## Your instructions
Could you transcribe every record below exactly as it stands?

## Records excerpted from a collection
* * *
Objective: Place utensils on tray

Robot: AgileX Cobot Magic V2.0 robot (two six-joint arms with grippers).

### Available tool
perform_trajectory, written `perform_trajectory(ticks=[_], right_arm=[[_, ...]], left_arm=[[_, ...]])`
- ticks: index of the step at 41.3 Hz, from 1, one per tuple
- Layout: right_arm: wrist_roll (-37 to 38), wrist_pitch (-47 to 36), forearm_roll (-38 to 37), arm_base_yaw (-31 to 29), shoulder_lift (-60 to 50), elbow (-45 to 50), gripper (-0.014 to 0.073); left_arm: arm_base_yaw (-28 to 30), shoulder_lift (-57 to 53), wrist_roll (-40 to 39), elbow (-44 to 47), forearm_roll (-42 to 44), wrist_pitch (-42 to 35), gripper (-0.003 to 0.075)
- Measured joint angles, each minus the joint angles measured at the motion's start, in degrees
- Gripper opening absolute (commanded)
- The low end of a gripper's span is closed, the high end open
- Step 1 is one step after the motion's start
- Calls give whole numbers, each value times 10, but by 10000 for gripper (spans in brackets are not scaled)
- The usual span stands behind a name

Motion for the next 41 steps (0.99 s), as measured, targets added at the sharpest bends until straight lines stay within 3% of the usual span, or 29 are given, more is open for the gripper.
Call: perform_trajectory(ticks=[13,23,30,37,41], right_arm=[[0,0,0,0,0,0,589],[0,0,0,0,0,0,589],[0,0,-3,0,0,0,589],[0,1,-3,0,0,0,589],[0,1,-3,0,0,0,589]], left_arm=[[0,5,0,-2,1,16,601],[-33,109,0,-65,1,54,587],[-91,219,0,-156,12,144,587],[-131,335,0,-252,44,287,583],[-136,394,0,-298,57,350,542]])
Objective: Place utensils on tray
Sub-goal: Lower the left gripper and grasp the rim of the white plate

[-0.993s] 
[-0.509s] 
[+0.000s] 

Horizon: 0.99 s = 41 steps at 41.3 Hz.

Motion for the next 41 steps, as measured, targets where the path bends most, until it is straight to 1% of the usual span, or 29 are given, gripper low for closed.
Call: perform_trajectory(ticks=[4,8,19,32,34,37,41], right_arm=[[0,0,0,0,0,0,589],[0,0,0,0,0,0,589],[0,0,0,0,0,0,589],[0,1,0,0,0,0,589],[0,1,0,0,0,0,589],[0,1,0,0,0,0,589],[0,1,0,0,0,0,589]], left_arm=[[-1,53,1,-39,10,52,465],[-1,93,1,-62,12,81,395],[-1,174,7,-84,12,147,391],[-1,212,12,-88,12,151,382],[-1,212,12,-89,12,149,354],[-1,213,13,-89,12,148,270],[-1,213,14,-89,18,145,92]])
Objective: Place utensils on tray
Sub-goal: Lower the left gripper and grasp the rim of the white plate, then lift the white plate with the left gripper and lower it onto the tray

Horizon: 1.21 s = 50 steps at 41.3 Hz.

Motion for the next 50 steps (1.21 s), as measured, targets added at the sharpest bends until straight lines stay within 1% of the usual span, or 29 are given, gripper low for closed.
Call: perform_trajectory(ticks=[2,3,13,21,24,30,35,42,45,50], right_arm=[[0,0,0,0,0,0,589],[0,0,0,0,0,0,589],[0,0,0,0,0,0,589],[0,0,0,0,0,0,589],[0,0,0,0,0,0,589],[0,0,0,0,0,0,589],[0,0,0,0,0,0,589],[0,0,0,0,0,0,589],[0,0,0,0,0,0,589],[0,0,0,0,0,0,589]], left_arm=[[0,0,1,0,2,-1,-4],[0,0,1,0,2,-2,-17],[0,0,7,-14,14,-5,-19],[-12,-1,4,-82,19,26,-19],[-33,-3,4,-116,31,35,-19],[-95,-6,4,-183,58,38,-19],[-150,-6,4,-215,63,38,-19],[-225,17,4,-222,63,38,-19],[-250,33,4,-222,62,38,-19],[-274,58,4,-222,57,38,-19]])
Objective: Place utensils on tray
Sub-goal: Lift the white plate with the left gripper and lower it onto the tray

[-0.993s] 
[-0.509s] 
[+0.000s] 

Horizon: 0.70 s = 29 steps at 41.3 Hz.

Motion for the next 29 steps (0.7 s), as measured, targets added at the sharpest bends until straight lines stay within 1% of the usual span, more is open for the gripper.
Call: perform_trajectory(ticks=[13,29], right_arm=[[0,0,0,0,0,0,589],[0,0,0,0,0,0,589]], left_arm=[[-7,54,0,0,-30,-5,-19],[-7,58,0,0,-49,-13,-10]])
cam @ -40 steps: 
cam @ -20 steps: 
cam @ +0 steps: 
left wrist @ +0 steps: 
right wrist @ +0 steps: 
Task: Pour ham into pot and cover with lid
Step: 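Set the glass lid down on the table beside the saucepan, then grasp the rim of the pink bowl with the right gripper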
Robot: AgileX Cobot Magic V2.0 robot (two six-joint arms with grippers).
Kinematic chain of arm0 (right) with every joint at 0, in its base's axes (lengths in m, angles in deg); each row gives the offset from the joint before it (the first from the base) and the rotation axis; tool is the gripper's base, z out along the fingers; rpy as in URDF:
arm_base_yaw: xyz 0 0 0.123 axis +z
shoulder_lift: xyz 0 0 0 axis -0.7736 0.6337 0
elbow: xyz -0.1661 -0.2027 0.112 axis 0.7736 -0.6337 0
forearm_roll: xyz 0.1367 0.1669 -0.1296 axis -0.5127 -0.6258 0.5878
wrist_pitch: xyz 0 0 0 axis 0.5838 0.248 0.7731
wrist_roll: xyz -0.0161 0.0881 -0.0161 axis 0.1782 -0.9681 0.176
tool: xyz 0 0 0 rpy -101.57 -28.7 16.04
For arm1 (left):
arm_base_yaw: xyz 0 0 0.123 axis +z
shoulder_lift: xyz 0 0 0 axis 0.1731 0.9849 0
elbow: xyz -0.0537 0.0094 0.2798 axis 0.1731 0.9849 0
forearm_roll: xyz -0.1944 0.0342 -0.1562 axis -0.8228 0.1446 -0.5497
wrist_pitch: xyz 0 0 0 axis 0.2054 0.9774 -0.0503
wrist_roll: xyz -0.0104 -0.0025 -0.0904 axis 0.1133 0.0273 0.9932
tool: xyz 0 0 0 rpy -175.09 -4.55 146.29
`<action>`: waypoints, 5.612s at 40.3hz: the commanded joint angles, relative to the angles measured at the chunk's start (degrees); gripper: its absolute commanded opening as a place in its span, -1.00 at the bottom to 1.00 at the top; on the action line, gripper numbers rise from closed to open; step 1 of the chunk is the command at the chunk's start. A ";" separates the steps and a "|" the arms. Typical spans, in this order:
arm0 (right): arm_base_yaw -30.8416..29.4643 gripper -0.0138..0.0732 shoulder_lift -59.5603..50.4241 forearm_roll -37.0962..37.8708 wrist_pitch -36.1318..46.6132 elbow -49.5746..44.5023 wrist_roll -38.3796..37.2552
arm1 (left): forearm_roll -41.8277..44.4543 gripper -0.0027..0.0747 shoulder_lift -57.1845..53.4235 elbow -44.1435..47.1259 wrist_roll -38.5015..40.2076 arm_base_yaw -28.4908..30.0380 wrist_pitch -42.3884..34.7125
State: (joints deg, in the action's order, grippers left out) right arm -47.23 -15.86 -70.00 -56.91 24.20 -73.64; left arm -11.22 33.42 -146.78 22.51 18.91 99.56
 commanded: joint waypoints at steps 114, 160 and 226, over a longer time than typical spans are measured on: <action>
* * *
## Solution to the exercise
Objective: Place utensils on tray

Robot: AgileX Cobot Magic V2.0 robot (two six-joint arms with grippers).

### Available tool
perform_trajectory, written `perform_trajectory(ticks=[_], right_arm=[[_, ...]], left_arm=[[_, ...]])`
- ticks: index of the step at 41.3 Hz, from 1, one per tuple
- Layout: right_arm: wrist_roll (-37 to 38), wrist_pitch (-47 to 36), forearm_roll (-38 to 37), arm_base_yaw (-31 to 29), shoulder_lift (-60 to 50), elbow (-45 to 50), gripper (-0.014 to 0.073); left_arm: arm_base_yaw (-28 to 30), shoulder_lift (-57 to 53), wrist_roll (-40 to 39), elbow (-44 to 47), forearm_roll (-42 to 44), wrist_pitch (-42 to 35), gripper (-0.003 to 0.075)
- Measured joint angles, each minus the joint angles measured at the motion's start, in degrees
- Gripper opening absolute (commanded)
- The low end of a gripper's span is closed, the high end open
- Step 1 is one step after the motion's start
- Calls give whole numbers, each value times 10, but by 10000 for gripper (spans in brackets are not scaled)
- The usual span stands behind a name

Motion for the next 41 steps (0.99 s), as measured, targets added at the sharpest bends until straight lines stay within 3% of the usual span, or 29 are given, more is open for the gripper.
Call: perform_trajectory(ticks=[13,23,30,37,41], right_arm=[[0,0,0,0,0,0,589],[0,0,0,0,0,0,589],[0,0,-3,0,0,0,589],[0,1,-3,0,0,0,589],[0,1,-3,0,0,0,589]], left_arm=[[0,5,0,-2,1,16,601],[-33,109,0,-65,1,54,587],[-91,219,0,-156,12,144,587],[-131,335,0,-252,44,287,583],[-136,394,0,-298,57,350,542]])
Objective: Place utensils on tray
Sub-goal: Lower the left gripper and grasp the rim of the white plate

[-0.993s] 
[-0.509s] 
[+0.000s] 

Horizon: 0.99 s = 41 steps at 41.3 Hz.

Motion for the next 41 steps, as measured, targets where the path bends most, until it is straight to 1% of the usual span, or 29 are given, gripper low for closed.
Call: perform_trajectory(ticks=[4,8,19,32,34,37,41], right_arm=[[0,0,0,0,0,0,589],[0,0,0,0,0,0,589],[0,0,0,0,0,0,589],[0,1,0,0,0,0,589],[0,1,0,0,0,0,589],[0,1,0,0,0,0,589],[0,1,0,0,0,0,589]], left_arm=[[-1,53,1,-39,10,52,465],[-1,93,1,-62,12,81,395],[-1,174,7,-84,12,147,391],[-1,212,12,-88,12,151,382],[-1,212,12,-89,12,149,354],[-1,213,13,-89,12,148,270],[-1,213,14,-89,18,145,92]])
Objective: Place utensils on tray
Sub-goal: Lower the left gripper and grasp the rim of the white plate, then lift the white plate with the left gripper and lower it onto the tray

Horizon: 1.21 s = 50 steps at 41.3 Hz.

Motion for the next 50 steps (1.21 s), as measured, targets added at the sharpest bends until straight lines stay within 1% of the usual span, or 29 are given, gripper low for closed.
Call: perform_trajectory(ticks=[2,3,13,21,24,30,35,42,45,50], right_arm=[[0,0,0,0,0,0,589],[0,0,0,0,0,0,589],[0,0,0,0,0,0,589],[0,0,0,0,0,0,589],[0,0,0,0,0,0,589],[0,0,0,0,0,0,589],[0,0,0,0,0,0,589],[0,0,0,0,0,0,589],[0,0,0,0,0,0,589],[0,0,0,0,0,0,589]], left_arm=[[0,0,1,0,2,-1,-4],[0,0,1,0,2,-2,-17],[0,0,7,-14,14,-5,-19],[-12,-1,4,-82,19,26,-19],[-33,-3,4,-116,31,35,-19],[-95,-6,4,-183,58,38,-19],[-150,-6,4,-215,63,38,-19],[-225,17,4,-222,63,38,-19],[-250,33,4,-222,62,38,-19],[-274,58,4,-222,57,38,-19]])
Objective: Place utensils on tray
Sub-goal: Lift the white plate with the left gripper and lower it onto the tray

[-0.993s] 
[-0.509s] 
[+0.000s] 

Horizon: 0.70 s = 29 steps at 41.3 Hz.

Motion for the next 29 steps (0.7 s), as measured, targets added at the sharpest bends until straight lines stay within 1% of the usual span, more is open for the gripper.
Call: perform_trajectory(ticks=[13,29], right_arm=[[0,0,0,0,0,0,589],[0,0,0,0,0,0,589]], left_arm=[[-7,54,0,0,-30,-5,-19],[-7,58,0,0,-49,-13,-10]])
cam @ -40 steps: 
cam @ -20 steps: 
cam @ +0 steps: 
left wrist @ +0 steps: 
right wrist @ +0 steps: 
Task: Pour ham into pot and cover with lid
Step: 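Set the glass lid down on the table beside the saucepan, then grasp the rim of the pink bowl with the right gripper
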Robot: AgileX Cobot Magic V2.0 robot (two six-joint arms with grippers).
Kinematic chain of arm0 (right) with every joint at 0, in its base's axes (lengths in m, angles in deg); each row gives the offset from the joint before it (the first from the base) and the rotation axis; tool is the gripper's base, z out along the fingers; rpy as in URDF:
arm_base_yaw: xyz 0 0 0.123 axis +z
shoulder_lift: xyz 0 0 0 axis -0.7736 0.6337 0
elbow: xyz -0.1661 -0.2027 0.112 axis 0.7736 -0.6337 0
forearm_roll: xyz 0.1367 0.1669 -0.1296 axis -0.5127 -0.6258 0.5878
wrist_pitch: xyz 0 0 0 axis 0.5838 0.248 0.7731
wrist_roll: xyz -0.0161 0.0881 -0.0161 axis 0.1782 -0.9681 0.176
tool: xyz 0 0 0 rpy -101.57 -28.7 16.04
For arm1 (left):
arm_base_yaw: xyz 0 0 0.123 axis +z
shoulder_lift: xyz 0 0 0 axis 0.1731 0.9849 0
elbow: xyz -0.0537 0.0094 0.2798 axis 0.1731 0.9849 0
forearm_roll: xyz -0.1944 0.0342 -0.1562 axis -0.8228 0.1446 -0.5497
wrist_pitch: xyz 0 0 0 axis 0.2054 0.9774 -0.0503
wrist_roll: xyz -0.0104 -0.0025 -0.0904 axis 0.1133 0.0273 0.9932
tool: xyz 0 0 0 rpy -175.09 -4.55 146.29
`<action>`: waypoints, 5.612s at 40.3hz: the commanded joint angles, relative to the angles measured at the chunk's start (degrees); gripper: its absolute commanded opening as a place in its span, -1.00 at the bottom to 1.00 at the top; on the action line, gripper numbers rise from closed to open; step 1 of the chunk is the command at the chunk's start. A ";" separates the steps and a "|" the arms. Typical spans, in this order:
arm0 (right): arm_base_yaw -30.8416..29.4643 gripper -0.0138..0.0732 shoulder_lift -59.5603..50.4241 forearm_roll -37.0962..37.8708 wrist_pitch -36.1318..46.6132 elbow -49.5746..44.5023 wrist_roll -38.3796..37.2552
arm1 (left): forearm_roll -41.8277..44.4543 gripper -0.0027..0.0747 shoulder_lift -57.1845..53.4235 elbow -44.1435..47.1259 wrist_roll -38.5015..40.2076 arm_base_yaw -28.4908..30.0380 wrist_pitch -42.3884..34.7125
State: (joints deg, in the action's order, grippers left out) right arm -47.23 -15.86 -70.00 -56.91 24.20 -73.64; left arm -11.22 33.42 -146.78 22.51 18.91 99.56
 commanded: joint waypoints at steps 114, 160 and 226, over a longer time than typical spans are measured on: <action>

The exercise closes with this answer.